News#
Roadmap#
Warning
Please bear in mind that all plans below are tentative and subject to change.
Version 3.1#
Persistent server for sending audio/text files to
May not be necessary/prioritized with Align a single file (mfa align_one) command
Update tokenization to use spacy tokenizers instead of custom specification
Should be more robust than MFA’s custom rules
Some languages are more finely tokenized than others (i.e., Japanese and Korean tokens are largely morphemes, while the English one doesn’t do morpheme analysis), but the ideal would be some morphologically-aware G2P of phonological words
Add option for training SpeechBrain ASR model on phone strings of MFA models
Should allow for better single-pass alignment and faster with GPUs
Release Anchor compatible with the latest versions of MFA
Future#
Retrain existing acoustic models with new phone groups and rules features
Begin work on expanding to new languages
Japanese (in progress)
Arabic
Tamil
Localize documentation
I’ll initially do a pass at localizing the documentation to Japanese and see if I can crowd source other languages (and fixing my initial Japanese pass)

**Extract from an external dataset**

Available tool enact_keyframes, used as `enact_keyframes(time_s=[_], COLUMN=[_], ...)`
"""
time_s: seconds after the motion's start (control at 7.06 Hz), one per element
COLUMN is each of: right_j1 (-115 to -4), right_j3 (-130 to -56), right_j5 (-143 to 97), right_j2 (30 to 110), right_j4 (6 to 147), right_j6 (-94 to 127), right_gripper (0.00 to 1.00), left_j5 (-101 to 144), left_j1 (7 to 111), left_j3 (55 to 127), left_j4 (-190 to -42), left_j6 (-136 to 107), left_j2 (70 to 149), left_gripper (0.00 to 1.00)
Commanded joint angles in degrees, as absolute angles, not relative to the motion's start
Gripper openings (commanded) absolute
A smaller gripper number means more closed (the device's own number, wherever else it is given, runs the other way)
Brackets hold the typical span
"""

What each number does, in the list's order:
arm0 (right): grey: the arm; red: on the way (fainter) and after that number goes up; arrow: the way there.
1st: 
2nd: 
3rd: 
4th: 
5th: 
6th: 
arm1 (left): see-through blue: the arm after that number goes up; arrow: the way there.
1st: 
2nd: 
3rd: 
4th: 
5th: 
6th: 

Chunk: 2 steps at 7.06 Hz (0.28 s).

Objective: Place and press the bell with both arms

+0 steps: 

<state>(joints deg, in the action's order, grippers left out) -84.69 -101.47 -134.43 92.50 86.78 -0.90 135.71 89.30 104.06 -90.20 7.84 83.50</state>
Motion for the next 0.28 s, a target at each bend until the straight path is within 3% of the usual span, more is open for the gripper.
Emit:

Update pitch feature calculation to use speaker-adjusted min and max f0 ranges
Moving away from Kaldi-based dependencies
Kaldi is not being actively developed and I don’t have much of a desire to depend on it long term
Most actively developed ASR toolkits and libraries are based around neural networks
I’m not the biggest fan of using these for alignment, as most of the research is geared towards improving end-to-end signal to orthographic text models that don’t have intermediate representations of phones
That said, if alignment were the task that was being optimized for rather than some “word error rate” style metric, then alignment performance could improve significantly
One particular direction would be towards sample-based or waveform-based alignment rather than frame-based
Frame-based methods are time-smeared, so providing an exact time for voicing onset or stop closure is murky
Phoneticians use spectrograms for gross boundaries, but more accurate manual alignments are determined based on the waveform
Perhaps combining a model that performs language-independent boundary insertion combined with per-language models to combine resulting segments might perform better ([a] + [j] becomes [aj] in English, but not in other languages like Japanese, Spanish, or Portuguese, etc)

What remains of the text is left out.